→ Task prompt
Could you retype the lines below, starting at the line holding "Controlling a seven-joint" and stopping at the line holding "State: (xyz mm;", inclusive? Copy them exactly and drop the images.

·····

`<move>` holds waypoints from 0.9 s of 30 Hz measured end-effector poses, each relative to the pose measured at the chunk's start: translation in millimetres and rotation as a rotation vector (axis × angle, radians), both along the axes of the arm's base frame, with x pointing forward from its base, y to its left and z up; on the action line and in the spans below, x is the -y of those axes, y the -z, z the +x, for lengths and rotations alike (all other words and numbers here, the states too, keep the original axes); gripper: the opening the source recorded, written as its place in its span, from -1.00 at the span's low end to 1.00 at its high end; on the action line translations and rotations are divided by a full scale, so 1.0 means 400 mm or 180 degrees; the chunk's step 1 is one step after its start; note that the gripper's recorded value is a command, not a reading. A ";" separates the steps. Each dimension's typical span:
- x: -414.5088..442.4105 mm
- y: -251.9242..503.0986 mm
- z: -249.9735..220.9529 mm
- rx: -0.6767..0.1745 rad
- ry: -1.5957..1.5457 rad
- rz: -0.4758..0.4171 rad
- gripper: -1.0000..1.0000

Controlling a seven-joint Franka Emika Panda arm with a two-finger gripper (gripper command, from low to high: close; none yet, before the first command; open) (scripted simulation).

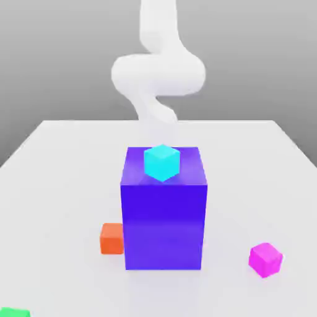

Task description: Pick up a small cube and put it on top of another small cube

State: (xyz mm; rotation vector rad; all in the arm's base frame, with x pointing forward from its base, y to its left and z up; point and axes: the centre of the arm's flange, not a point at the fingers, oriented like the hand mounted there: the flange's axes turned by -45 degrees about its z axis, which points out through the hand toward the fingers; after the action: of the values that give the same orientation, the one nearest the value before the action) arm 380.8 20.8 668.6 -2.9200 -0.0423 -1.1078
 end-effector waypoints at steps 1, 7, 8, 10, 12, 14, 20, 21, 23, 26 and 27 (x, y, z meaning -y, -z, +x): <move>-0.024 0.048 0.033 -0.0102 -0.0060 -0.0007 0.00; -0.174 0.337 0.158 -0.0673 -0.0396 -0.0084 0.00; -0.200 0.387 0.169 -0.0766 -0.0452 -0.0102 0.00; -0.252 0.488 0.182 -0.0952 -0.0565 -0.0142 0.00; -0.302 0.591 0.184 -0.1136 -0.0675 -0.0189 0.00; -0.350 0.693 0.175 -0.1319 -0.0785 -0.0242 0.00; -0.489 0.992 0.078 -0.1861 -0.1164 -0.0449 0.00; -0.501 1.040 0.058 -0.1953 -0.1203 -0.0481 0.00; -0.519 1.133 0.011 -0.2132 -0.1283 -0.0550 0.00; -0.530 1.236 -0.016 -0.2234 -0.1328 -0.0589 0.00; -0.531 1.266 -0.018 -0.2242 -0.1331 -0.0591 0.00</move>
State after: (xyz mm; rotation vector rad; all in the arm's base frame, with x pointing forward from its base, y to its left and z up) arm 373.8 233.0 162.3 -3.0554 -0.7254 -0.0038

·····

→ Solution for this exercise
Controlling a seven-joint Franka Emika Panda arm with a two-finger gripper (gripper command, from low to high: close; none yet, before the first command; open) (scripted simulation).


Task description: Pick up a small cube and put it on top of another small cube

State: (xyz mm; rotation vector rad; all in the arm's base frame, with x pointing forward from its base, y to its left and z up; point and axes: the centre of the arm's flange, not a point at the fingers, oriented like the hand mounted there: the flange's axes turned by -45 degrees about its z axis, which points out through the hand toward the fingers; after the action: of the values that give the same orientation, the one nearest the value before the action) arm 380.8 20.8 668.6 -2.9200 -0.0423 -1.1078

Nothing else belongs in this output.